TERREMOTO IN VENEZUELA: DA SULMONA 19 RENI ARTIFICIALI PER SALVARE I SOPRAVVISSUTI
Scatta da Sulmona una catena di solidarietà internazionale per aiutare il Nord del Venezuela, devastato da due scosse di terremoto che hanno causato oltre 160 morti e più di 50.000 dispersi. La città ovidiana, legata al Paese sudamericano da una forte comunità storica, si è mobilitata per contrastare la “crush syndrome”, la grave sindrome da schiacciamento che colpisce chi resta a lungo sotto le macerie e che richiede quasi sempre il trattamento dell’emodialisi.
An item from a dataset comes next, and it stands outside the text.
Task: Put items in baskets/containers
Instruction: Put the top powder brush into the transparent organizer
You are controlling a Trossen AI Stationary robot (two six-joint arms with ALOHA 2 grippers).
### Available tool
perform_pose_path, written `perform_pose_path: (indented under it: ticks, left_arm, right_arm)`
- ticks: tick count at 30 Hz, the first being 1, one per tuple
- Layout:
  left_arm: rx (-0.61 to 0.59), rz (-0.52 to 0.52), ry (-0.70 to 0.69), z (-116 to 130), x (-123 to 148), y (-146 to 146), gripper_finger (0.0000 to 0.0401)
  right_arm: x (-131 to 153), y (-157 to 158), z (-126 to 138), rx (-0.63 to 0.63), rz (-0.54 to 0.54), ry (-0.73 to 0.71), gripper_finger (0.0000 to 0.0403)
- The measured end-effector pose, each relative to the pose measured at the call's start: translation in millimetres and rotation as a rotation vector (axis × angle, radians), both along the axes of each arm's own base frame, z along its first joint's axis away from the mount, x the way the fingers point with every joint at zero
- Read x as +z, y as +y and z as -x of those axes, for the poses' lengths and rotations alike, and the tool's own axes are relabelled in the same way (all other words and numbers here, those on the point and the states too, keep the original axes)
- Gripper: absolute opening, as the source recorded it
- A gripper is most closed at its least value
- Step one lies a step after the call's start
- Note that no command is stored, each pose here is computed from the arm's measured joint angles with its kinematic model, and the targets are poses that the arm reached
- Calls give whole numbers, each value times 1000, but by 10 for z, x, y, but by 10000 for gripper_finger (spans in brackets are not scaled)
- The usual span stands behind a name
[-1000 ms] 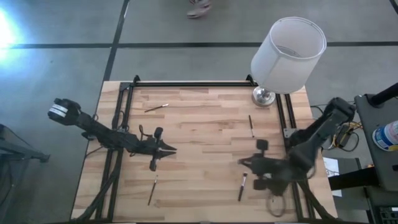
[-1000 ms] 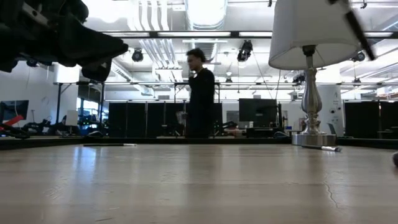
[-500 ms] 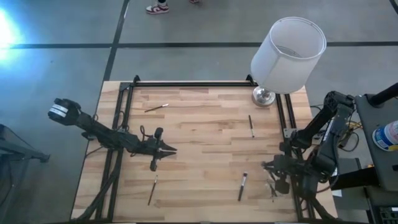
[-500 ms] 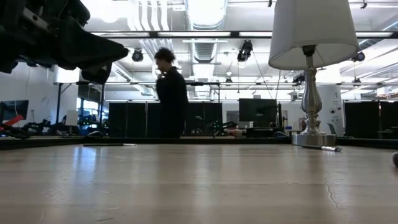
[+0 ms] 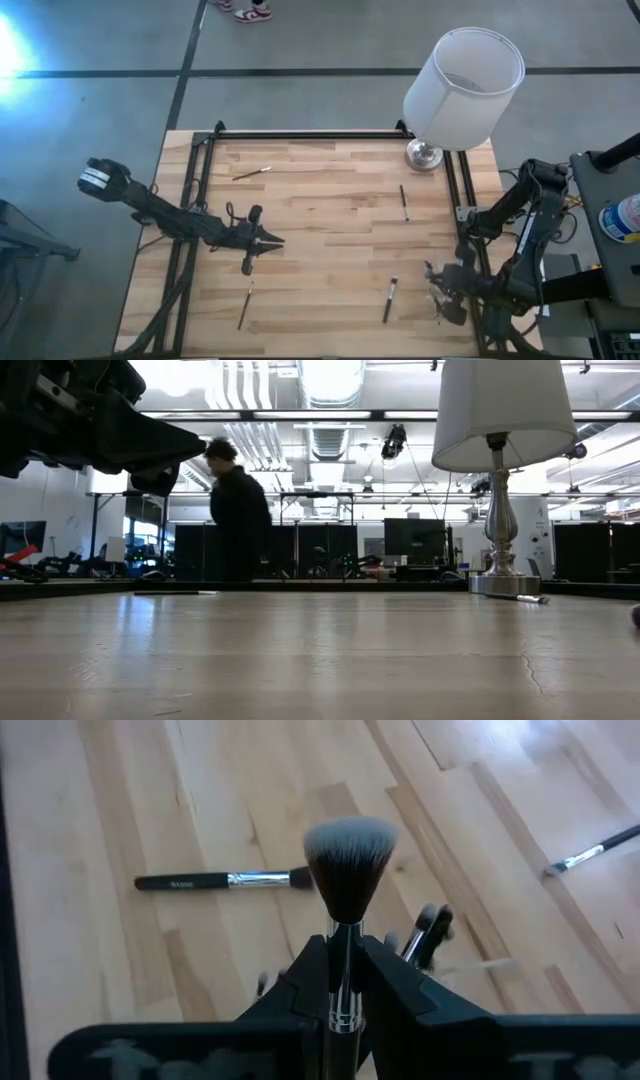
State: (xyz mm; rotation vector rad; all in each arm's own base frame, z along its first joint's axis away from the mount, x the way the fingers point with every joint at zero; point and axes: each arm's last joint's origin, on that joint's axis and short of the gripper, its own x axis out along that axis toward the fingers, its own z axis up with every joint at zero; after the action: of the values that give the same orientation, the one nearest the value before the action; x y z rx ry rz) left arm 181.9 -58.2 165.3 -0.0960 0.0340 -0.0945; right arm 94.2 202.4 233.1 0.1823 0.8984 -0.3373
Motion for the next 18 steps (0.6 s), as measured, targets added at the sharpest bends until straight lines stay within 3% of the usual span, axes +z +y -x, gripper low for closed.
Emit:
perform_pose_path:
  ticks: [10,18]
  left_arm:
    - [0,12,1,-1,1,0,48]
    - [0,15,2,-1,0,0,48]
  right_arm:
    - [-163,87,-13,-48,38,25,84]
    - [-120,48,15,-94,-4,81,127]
L’Unità operativa di dialisi di Sulmona, in collaborazione con l’Ali (Associazione Latino-americana in Italia), invierà sul posto 19 reni artificiali. L’iniziativa è coordinata dal responsabile del reparto Paolo Cerasoli e dall’equipe medica composta da Gabriella Santilli, Lucia Paolantonio e Sergio Vecchiotti.
I macchinari, dismessi dalla Asl 1 ma perfettamente rigenerati e funzionanti, sono stati ceduti dalla multinazionale produttrice Fresenius al prezzo simbolico di 100 euro ciascuno per consentire l’immediata spedizione. Sono ora in corso i contatti con la Farnesina per definire gli ultimi dettagli logistici e garantire l’arrivo dei macchinari e del materiale necessario nelle zone del sisma.